→ About this exercise
The answer must be every line below that contains the string "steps".

[Records from a dataset]
....
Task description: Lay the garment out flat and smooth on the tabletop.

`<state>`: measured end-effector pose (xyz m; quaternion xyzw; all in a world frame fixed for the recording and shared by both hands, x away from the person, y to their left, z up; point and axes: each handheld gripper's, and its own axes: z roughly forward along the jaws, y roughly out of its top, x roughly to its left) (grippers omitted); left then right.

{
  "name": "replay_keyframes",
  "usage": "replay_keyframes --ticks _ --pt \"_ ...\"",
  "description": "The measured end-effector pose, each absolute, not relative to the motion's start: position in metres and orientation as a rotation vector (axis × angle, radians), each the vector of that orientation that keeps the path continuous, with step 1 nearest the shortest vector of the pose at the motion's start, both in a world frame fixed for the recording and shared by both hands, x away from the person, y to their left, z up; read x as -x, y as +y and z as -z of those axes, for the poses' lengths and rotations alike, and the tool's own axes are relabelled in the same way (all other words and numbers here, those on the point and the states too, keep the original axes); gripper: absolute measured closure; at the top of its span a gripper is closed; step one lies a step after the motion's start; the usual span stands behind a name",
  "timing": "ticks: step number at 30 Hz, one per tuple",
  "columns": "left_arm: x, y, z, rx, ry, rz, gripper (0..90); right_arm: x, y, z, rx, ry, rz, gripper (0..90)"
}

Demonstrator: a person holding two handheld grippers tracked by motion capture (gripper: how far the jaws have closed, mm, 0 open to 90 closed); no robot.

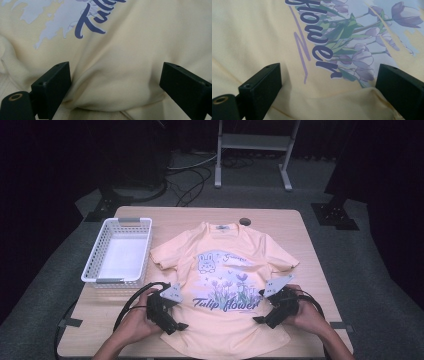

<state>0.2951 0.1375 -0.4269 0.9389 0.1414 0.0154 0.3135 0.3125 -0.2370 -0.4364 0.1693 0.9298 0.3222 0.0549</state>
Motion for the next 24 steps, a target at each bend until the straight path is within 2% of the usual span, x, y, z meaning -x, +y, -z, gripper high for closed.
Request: replay_keyframes --ticks 18,24 --pt "-0.335 0.122 0.428 -2.441 0.397 -0.063 9.8 -0.339 -0.247 0.436 -0.594 2.797 -0.979 6.3" --pt "-0.334 0.113 0.424 -2.384 0.375 -0.060 9.8 -0.345 -0.251 0.427 -0.674 2.714 -0.994 6.8"
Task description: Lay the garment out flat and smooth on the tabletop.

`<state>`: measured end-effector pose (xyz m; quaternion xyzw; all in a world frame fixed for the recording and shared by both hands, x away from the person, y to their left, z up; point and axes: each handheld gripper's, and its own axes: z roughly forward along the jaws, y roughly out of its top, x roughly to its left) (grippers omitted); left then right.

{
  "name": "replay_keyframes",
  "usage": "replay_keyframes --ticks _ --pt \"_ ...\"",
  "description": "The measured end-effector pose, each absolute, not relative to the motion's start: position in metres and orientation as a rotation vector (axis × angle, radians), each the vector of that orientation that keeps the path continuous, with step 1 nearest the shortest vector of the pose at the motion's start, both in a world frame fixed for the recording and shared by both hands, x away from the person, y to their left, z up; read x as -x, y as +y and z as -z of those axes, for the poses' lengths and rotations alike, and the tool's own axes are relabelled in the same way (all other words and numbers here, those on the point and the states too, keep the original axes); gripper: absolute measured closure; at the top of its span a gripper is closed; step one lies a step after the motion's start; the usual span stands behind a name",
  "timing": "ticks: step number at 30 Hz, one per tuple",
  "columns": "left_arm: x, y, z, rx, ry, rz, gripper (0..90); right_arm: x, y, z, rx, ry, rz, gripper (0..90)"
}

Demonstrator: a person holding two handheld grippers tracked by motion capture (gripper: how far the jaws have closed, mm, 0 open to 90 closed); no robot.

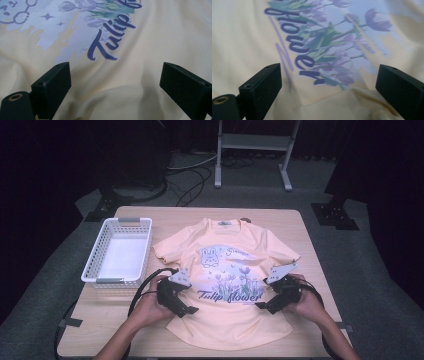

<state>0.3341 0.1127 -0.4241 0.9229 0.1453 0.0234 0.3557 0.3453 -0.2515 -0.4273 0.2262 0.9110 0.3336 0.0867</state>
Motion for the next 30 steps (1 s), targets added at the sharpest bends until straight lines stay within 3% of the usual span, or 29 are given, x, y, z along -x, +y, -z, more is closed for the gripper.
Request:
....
→ Exercise result
Motion for the next 24 steps, a target at each bend until the straight path is within 2% of the usual span, x, y, z meaning -x, +y, -z, gripper high for closed.
Motion for the next 30 steps (1 s), targets added at the sharpest bends until straight lines stay within 3% of the usual span, or 29 are given, x, y, z along -x, +y, -z, more is closed for the gripper.

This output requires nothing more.